We present a case series of 14 OUD patients with SI who were given buprenorphine and a referral to outpatient substance use treatment in the ED. All experienced SI resolution, engaged with outpatient services, and remained in outpatient substance use treatment 30 days after ED discharge.
Our data provide evidence for the feasibility of starting buprenorphine in OUD patients with SI in the ED, and suggest that buprenorphine may be useful in helping to resolve SI for these patients. Future research with larger samples is needed.
The opioid epidemic in the United States has seen an almost sixfold increase in overdose deaths since 1999, a rise that parallels a 30% increase in the suicide rate between 2000–2016.1,2 While the association between opioid use and suicidal ideation (SI) has been documented, the impact of opioid use on the current escalation in suicides is unclear.3 It is likely that suicides caused by opioid overdose are underreported and that many opioid overdose deaths classified as “undetermined” by coroners are suicides.4 Treating individuals with opioid use disorders (OUD) must include attention to suicide risk.
The 99.4% increase in opioid-related visits to emergency departments (ED) between 2005–2014 represents an opportunity for EDs to encourage patients already in a vulnerable period to make behavioral changes.5,6 This includes offering medication-based treatment with methadone and buprenorphine to OUD patients. Studies show that ED-initiated buprenorphine decreases opioid use and increases engagement in outpatient substance use treatment.7,8 A limitation of these studies is that OUD patients with SI have been excluded, despite some evidence that buprenorphine might reduce SI.9
We present observational data on 14 OUD patients with SI who presented to the ED for treatment. Our goals were to explore the feasibility of starting buprenorphine in these patients in the ED, and to determine whether ED-initiated buprenorphine treatment would be associated with improvements in SI and engagement in outpatient substance use treatment.
This study was approved by the medical school’s institutional review board. The 14 patients presented to the ED of a tertiary care hospital between July 2012–August 2018. All met criteria for OUD and reported current SI or a suicide attempt at their index ED visit. All were evaluated by a psychiatrist and offered buprenorphine with a referral to an outpatient substance use treatment program.
We retrospectively reviewed health records of patients referred to the outpatient substance use program affiliated with the medical school. Information collected from the records included the patients’ background characteristics, reasons for ED visit, current substance use, mental health symptoms, buprenorphine use during their ED visit, and engagement in outpatient substance use treatment after ED discharge.
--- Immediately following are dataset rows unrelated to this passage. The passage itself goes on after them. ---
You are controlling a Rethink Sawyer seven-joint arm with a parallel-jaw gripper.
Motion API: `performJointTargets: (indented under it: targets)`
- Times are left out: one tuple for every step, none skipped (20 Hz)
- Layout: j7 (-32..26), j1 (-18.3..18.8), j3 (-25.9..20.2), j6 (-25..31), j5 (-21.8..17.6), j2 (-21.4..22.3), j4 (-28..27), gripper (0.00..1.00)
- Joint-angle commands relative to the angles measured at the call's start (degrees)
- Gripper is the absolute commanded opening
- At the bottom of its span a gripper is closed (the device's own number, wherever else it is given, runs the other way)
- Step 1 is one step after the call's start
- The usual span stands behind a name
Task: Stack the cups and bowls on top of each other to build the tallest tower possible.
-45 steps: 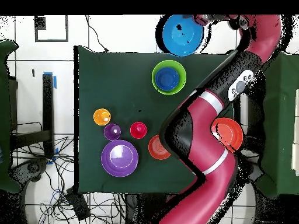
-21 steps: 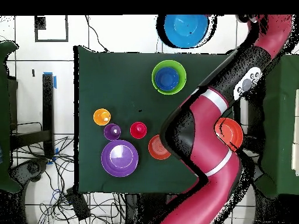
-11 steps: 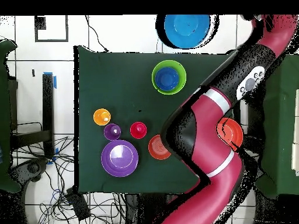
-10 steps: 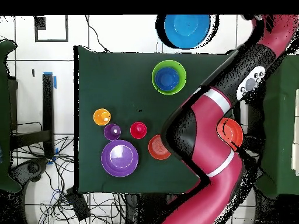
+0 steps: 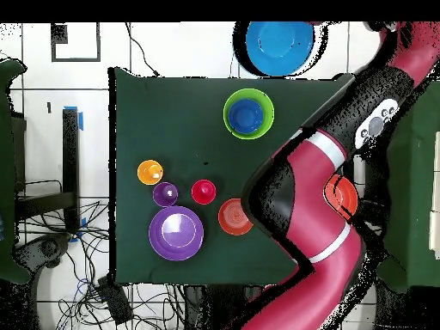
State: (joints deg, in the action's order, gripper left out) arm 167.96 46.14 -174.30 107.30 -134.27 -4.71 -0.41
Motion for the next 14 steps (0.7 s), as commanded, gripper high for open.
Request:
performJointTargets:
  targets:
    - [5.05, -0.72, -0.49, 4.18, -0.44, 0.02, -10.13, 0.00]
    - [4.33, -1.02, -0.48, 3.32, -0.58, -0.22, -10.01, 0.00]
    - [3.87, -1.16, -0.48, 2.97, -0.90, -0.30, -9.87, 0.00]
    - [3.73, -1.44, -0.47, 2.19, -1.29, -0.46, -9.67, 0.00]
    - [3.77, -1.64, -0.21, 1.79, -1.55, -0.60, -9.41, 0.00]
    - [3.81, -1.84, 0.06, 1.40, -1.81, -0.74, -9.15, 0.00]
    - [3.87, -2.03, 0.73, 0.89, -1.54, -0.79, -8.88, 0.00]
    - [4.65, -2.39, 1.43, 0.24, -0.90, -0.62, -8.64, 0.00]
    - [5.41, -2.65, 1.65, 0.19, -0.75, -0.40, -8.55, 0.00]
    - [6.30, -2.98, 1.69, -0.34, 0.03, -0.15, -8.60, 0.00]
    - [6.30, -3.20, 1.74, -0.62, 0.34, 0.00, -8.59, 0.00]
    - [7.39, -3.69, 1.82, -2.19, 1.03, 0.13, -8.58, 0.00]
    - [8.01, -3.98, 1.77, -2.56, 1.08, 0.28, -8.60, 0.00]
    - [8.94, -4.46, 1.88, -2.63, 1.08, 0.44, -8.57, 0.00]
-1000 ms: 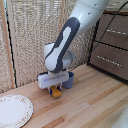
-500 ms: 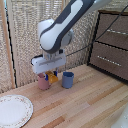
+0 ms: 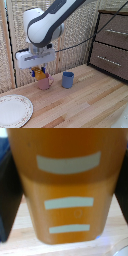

Variables collected regarding outpatient substance use treatment included referral to the program during the index ED visit (yes/no); number of days between ED referral to the program and the first appointment (defined as the number of days between discharge from the ED and attendance at the first scheduled appointment); attendance at the first scheduled appointment (yes/no); engagement with the program 30 days after the first scheduled appointment (yes/no, defined as having notes documenting services received on and after day 30); number of medical visits during the 30-day period (defined as visits with a physician to discuss medication and side effects); and number of support visits during the 30-day period (defined as visits with a non-physician to discuss issues besides medication and side effects).
Two of the authors conducted the health record reviews. One (RA) completed the initial review using a data-collection form that matched an Excel (Microsoft Corporation, Redmond, WA) spreadsheet where the data were entered. The second (MB) reviewed the data after these were entered into the spreadsheet and did a comparison with the health record for these variables. Any discrepancy was corrected (if simple), or discussed to reach consensus (if more complex).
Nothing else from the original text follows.